BEGIN

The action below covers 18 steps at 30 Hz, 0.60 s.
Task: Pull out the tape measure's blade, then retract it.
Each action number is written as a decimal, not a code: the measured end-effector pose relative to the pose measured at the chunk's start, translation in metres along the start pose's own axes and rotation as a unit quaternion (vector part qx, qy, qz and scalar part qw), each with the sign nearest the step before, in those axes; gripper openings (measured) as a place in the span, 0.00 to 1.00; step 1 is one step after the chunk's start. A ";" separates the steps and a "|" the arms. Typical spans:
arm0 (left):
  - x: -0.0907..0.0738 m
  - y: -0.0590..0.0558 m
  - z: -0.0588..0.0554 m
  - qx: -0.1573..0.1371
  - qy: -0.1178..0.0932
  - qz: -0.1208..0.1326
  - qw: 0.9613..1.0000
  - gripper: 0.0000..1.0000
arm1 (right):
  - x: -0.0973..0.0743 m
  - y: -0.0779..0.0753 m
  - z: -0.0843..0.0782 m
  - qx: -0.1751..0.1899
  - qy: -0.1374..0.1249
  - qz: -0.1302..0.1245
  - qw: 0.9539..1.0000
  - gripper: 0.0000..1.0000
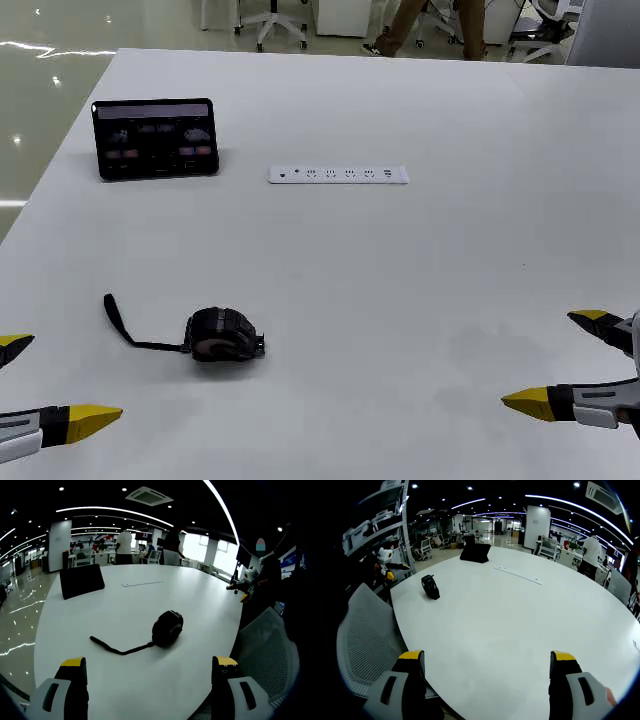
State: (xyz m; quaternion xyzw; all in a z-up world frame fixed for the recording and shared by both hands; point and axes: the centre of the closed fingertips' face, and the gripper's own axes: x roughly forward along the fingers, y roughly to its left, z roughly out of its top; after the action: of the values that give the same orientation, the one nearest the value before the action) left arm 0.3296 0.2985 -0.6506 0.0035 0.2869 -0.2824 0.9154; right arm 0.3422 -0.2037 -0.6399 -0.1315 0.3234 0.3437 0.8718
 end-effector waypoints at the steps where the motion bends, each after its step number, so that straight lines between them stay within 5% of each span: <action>1: 0.000 0.000 0.000 0.000 0.000 0.000 1.000 1.00 | 0.000 0.000 0.000 0.000 0.000 0.000 1.000 1.00; 18: 0.000 -0.006 -0.005 0.000 0.002 -0.001 1.000 1.00 | 0.001 -0.003 -0.002 -0.005 -0.003 -0.001 1.000 1.00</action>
State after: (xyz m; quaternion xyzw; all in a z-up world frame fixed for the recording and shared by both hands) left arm 0.3242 0.2944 -0.6535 0.0036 0.2887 -0.2836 0.9144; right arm 0.3440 -0.2058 -0.6423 -0.1353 0.3193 0.3445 0.8724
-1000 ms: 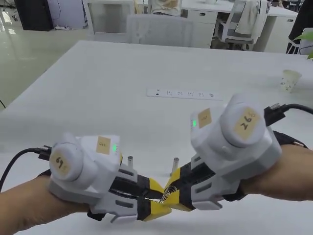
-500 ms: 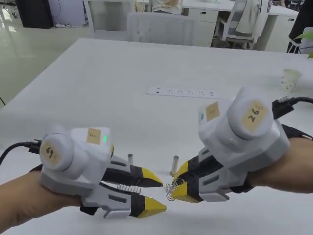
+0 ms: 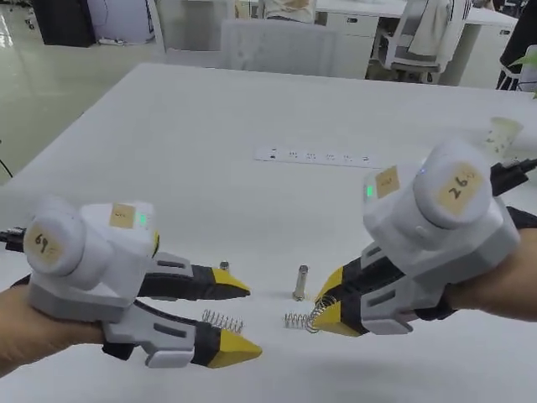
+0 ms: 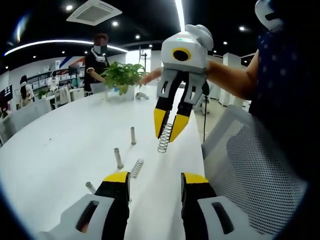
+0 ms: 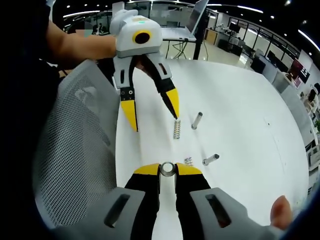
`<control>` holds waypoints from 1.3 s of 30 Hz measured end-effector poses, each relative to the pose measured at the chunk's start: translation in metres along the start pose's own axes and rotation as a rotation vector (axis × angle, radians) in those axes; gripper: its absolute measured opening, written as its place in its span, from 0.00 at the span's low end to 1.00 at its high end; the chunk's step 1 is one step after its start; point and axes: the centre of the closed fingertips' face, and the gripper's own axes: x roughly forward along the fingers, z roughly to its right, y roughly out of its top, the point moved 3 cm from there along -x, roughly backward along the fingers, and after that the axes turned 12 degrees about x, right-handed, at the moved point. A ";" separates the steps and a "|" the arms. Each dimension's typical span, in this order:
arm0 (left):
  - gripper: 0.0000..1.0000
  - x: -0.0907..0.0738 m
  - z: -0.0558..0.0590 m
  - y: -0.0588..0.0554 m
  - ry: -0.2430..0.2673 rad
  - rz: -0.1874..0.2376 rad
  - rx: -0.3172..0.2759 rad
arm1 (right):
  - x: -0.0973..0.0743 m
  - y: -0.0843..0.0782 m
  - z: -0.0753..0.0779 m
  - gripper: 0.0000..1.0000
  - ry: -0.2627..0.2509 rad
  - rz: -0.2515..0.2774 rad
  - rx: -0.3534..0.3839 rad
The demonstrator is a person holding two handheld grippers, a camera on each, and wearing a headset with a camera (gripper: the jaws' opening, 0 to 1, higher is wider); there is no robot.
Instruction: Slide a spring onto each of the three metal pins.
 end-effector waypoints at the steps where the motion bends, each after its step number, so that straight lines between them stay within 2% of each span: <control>1: 0.35 -0.002 0.000 -0.001 0.005 -0.001 -0.002 | 0.000 0.000 0.001 0.08 -0.002 -0.001 0.001; 6: 0.38 -0.011 -0.002 -0.005 0.036 -0.008 -0.018 | -0.004 -0.003 0.007 0.08 -0.012 -0.005 0.009; 13: 0.44 -0.031 -0.009 -0.012 0.117 -0.004 -0.052 | -0.011 -0.009 0.018 0.08 -0.031 -0.010 0.028; 20: 0.47 -0.041 -0.012 -0.019 0.175 0.011 -0.087 | -0.016 -0.014 0.026 0.08 -0.047 -0.021 0.043; 30: 0.57 -0.044 -0.013 -0.027 0.216 0.017 -0.128 | -0.031 -0.020 0.045 0.08 -0.096 -0.037 0.072; 39: 0.66 -0.040 -0.009 -0.031 0.222 0.019 -0.157 | -0.045 -0.024 0.066 0.08 -0.153 -0.055 0.087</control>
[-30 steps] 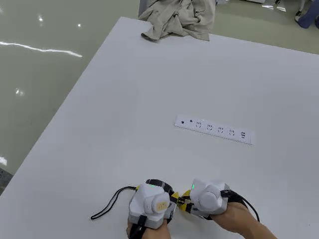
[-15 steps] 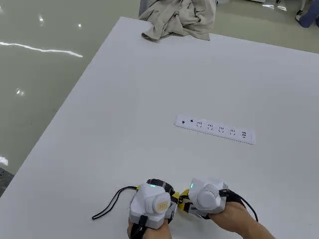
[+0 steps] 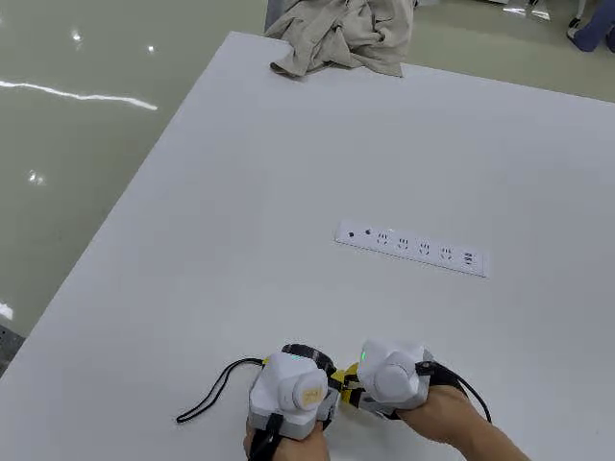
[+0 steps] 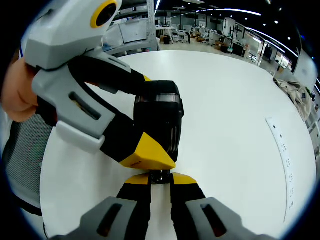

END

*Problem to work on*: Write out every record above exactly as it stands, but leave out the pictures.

*Reply*:
The action below covers 18 steps at 30 Hz, 0.60 s.
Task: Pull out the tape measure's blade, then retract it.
Each action number is written as a decimal, not a code: the measured end-effector pose relative to the pose measured at the chunk's start, translation in metres along the start pose's own axes and rotation as a unit quaternion (vector part qx, qy, qz and scalar part qw), each with the sign nearest the step before, in those axes; gripper openings (measured) as a place in the span, 0.00 to 1.00; step 1 is one step after the chunk's start. A ";" separates the steps and a "|" the arms. Typical spans:
arm0 (left):
  - x: -0.0907..0.0738 m
  - y: -0.0590..0.0558 m
  - z: -0.0588..0.0554 m
  - qx: -0.1573..0.1371
  - qy: -0.1178..0.0932
  - qz: -0.1208..0.1326
  - qw: 0.9613..1.0000
  - gripper: 0.0000..1.0000
arm1 (right):
  - x: -0.0973..0.0743 m
  - y: -0.0779..0.0753 m
  - z: -0.0843..0.0782 m
  - qx: -0.1751..0.1899
  - qy: -0.1374..0.1249
  - qz: -0.1302..0.1245
  - qw: 0.9539..1.0000
  - gripper: 0.0000..1.0000
State: (xyz m; quaternion xyzw; all in a z-up world frame fixed for the recording and shared by both hands; point and axes: the centre of the closed fingertips' face, and the gripper's own axes: x roughly forward along the fingers, y roughly to its left, z roughly out of its top; after the action: of the values that give the same orientation, the one nearest the value before the action) left arm 0.3296 0.2985 -0.6506 0.0035 0.2869 -0.2824 0.9154; right arm 0.3422 -0.2037 -0.6399 -0.1315 0.3234 0.3437 0.8718
 end-effector waypoints at the steps where the motion bends, each after its step number, so that straight lines between them stay within 5% of each span: <action>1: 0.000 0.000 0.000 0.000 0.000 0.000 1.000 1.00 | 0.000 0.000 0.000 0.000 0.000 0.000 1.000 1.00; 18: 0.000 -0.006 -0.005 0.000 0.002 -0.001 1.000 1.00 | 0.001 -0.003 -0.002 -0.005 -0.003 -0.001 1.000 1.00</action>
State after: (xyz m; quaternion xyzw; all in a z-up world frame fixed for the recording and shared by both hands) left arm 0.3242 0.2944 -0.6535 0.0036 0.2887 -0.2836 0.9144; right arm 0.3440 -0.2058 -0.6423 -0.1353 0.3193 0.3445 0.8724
-1000 ms: 
-500 ms: 
+0 ms: 
+0 ms: 
+0 ms: 
`<control>` holds waypoints from 1.3 s of 30 Hz measured end-effector poses, each relative to the pose measured at the chunk's start: translation in metres along the start pose's own axes and rotation as a rotation vector (axis × angle, radians) in those axes; gripper: its absolute measured opening, written as its place in its span, from 0.00 at the span's low end to 1.00 at its high end; the chunk's step 1 is one step after its start; point and axes: the centre of the closed fingertips' face, and the gripper's own axes: x roughly forward along the fingers, z roughly to its right, y roughly out of its top, the point moved 3 cm from there along -x, roughly backward along the fingers, and after that the axes turned 12 degrees about x, right-handed, at the moved point. A ";" separates the steps and a "|" the arms. Each dimension's typical span, in this order:
arm0 (left):
  - gripper: 0.0000..1.0000
  - x: -0.0907..0.0738 m
  - z: -0.0558..0.0590 m
  - y: -0.0588..0.0554 m
  - ry: -0.2430..0.2673 rad
  - rz: -0.1874..0.2376 rad
  - rx: -0.3172..0.2759 rad
arm1 (right):
  - x: -0.0973..0.0743 m
  - y: -0.0843..0.0782 m
  - z: -0.0753..0.0779 m
  - gripper: 0.0000..1.0000
  - ry: -0.2627..0.2509 rad
  - rz: -0.2515..0.2774 rad
  - rx: -0.3534..0.3839 rad
The demonstrator is a person holding two handheld grippers, a camera on each, and wearing a headset with a camera (gripper: the jaws' opening, 0 to 1, higher is wider); there is no robot.
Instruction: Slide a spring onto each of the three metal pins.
 end-effector waypoints at the steps where the motion bends, each after its step number, so that straight lines between them stay within 2% of each span: <control>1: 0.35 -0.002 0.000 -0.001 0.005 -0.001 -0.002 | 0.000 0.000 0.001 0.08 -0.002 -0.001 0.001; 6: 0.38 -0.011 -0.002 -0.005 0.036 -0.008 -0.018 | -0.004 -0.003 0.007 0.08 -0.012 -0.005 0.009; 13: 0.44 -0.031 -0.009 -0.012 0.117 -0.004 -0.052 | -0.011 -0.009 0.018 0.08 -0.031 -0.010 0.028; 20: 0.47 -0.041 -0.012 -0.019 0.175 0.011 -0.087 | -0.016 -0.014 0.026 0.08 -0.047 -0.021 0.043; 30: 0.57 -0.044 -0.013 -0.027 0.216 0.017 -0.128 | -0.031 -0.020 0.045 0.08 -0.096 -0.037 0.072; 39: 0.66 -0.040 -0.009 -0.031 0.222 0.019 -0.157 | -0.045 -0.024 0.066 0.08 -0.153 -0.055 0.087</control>
[-30 steps] 
[-15 steps] 
[+0 steps] 
[+0 steps] 

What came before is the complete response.